The brutal reality is that there are no good options left in Iraq that would constitute a ‘victory’ in the sense that the Bush administration envisions. And this brings us to the current options that are being floated to ‘turn things around’ in Iraq.

Next: The battle for rhetorical supremacy

POST SCRIPT: Iraq petition

Here is an online petition that you can sign that calls for an immediate withdrawal of US forces from Iraq.


  1. Erin says

    Pushing for ideas that are not likely to be accepted enables its advocates to position themselves to avoid blame since they can then say that if only their idea had been followed, the war could have been won.

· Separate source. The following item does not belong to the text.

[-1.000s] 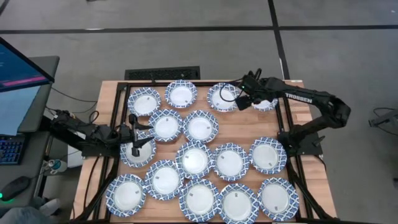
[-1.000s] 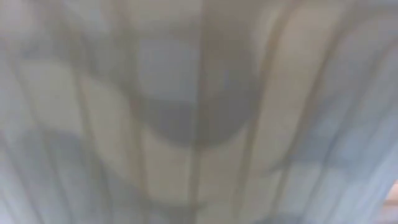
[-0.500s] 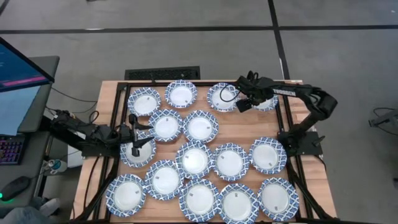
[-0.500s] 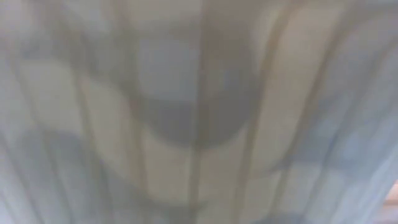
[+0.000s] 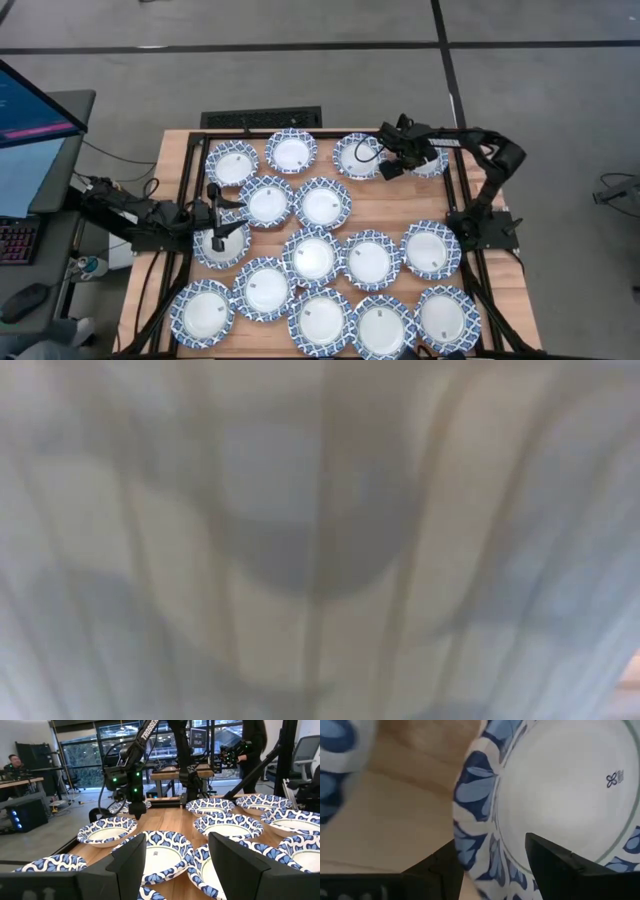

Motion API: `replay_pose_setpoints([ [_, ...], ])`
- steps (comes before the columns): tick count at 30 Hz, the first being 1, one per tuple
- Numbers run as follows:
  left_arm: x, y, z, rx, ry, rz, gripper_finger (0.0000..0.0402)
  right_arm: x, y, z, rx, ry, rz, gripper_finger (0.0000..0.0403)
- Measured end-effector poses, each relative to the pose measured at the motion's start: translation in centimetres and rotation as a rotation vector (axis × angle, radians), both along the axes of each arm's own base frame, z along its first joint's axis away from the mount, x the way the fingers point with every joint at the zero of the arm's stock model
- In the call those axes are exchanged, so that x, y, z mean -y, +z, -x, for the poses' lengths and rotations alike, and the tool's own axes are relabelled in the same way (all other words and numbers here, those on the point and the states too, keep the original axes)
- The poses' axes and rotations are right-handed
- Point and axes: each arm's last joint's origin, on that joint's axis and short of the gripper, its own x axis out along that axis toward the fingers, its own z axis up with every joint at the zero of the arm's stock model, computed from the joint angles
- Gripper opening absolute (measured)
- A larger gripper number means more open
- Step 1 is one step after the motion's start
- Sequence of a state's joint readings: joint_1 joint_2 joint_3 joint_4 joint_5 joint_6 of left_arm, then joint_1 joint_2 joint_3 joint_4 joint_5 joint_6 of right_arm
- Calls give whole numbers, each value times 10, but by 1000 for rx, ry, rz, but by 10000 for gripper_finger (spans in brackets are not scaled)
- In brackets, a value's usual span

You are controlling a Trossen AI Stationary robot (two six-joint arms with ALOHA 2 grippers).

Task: Nest bowls inside each other
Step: Stack the white bowl on the stacked white bowls

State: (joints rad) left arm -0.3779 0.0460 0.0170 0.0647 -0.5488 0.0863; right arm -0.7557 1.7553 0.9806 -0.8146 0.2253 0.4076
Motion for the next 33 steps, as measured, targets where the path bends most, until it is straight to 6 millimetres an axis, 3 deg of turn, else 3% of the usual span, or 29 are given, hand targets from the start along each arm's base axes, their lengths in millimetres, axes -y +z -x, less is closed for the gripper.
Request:
replay_pose_setpoints([
  [5, 0, 0, 0, 0, 0, 0, 208, 0, 0, -1, 11, 0, -3, 173],
  [13, 0, 0, 0, 0, 0, 0, 208, -10, 24, -2, 43, 23, 44, 16],
  [20, 0, 0, 0, 0, 0, 0, 208, -32, 58, -8, 55, 79, 73, 16],
  [26, 0, 0, 0, 0, 0, 0, 208, -71, 87, -35, 48, 344, 188, 10],
  [33, 0, 0, 0, 0, 0, 0, 208, -108, 115, -64, 124, 507, 255, 7],
])
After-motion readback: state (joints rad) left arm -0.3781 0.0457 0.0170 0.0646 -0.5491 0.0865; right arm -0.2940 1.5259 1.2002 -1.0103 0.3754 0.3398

    I’ve heard speculation that the report issued by the Iraq Study Group was aiming at a similar thing: suggest stuff that you know won’t fly in toto, assert that the suggestions will only work if each of them is followed to the fullest, and then wash your hands of it when the project collapses.

  2. says

    There are good points in your article. I would like to supplement them with some information:

    I am a 2 tour Vietnam Veteran who recently retired after 36 years of working in the Defense Industrial Complex on many of the weapons systems being used by our forces as we speak.

    If you are interested in a view of the inside of the Pentagon procurement process from Vietnam to Iraq please check the posting at my blog entitled, “Odyssey of Armaments”


    The Pentagon is a giant, incredibly complex establishment, budgeted in excess of $500B per year. The Rumsfelds, the Administrations and the Congressmen come and go but the real machinery of policy and procurement keeps grinding away, presenting the politicos who arrive with detail and alternatives slanted to perpetuate itself.

    How can any newcomer, be he a President, a Congressman or even the new Sec. Def.Mr. Gates, understand such complexity, particularly if heretofore he has not had the clearance to get the full details?

    Answer- he can’t. Therefore he accepts the alternatives provided by the career establishment that never goes away and he hopes he makes the right choices. Or he is influenced by a lobbyist or two representing companies in his district or special interest groups.

    From a practical standpoint, policy and war decisions are made far below the levels of the talking heads who take the heat or the credit for the results.

    This situation is unfortunate but it is absolute fact. Take it from one who has been to war and worked in the establishment.

    This giant policy making and war machine will eventually come apart and have to be put back together to operate smaller, leaner and on less fuel. But that won’t happen until it hits a brick wall at high speed.

    We will then have to run a Volkswagen instead of a Caddy and get along somehow. We better start practicing now and get off our high horse. Our golden aura in the world is beginning to dull from arrogance.

  3. says


    What you suggest is possible but I am not sure I agree. The ISG recommendations seemed to me to be more like an attempt to rpovide a face-saving way of scaling down the US involvement, rather than a real solution.

  4. says


    Thanks for the insights from someone who is an insider. It is easy for others to forget what a massive bureaucracy the military establishment is and how dependent the civilian leadership is on what they are told.